___ RECORDS FOR THE TASK
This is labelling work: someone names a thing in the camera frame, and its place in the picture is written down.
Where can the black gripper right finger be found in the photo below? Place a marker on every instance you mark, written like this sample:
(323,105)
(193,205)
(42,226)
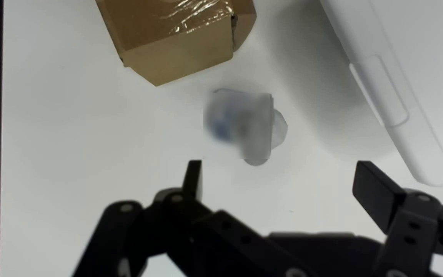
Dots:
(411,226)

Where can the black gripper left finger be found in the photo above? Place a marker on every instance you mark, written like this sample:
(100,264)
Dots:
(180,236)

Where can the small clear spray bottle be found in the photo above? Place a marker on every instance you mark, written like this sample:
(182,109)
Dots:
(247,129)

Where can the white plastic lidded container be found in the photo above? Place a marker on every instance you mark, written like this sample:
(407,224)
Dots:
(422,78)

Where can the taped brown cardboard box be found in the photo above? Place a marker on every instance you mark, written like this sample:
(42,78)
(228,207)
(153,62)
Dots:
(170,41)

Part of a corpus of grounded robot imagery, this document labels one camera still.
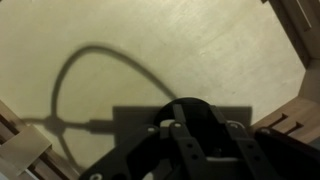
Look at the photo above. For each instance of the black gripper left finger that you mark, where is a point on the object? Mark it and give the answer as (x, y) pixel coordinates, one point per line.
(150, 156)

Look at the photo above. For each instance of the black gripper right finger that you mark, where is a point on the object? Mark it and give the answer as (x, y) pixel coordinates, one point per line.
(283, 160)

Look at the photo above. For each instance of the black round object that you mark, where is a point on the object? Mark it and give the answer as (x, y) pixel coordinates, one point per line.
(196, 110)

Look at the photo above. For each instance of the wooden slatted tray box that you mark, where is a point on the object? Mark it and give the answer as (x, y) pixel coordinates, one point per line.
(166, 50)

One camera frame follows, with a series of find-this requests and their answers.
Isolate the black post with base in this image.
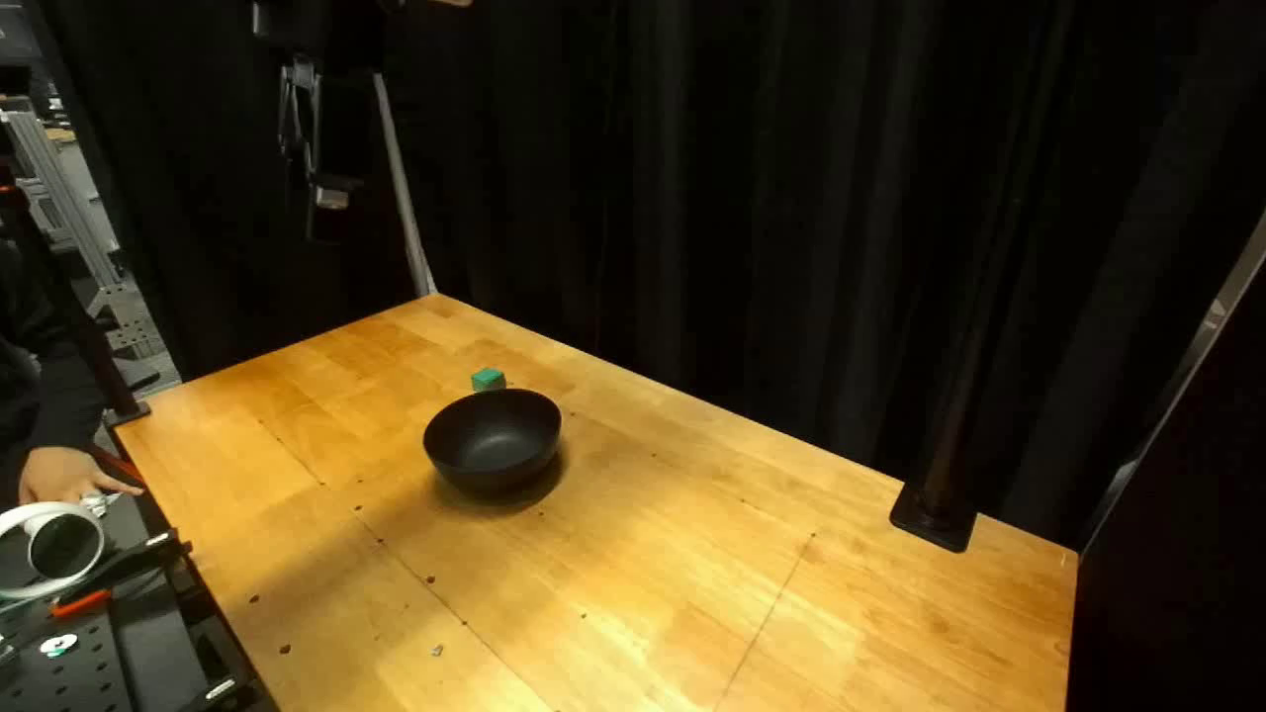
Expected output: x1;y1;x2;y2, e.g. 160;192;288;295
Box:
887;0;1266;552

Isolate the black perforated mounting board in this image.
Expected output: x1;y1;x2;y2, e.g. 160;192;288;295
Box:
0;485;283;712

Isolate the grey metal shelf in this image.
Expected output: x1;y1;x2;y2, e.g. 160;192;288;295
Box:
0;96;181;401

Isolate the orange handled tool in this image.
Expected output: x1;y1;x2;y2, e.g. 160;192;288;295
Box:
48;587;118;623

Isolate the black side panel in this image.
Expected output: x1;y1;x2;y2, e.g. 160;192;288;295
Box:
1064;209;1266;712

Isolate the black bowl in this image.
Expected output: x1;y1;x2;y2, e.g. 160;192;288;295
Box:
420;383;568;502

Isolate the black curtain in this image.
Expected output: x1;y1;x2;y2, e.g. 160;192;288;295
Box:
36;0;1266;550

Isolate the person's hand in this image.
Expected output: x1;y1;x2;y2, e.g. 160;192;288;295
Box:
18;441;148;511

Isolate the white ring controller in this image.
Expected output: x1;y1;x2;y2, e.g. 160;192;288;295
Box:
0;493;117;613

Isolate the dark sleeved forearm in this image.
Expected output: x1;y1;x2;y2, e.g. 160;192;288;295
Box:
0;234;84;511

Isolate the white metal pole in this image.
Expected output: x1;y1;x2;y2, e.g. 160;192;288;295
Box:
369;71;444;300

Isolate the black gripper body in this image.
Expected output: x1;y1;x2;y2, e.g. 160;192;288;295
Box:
______
### PROBLEM
Which lines above hold the string "camera"? Show each of them.

### RESULT BELOW
This is labelling work: someone names a thing in the camera frame, and its place in the picture is written down.
Part of a corpus of grounded robot imagery, this document labels one camera still.
One camera frame follows, with a series of find-this requests and their answers.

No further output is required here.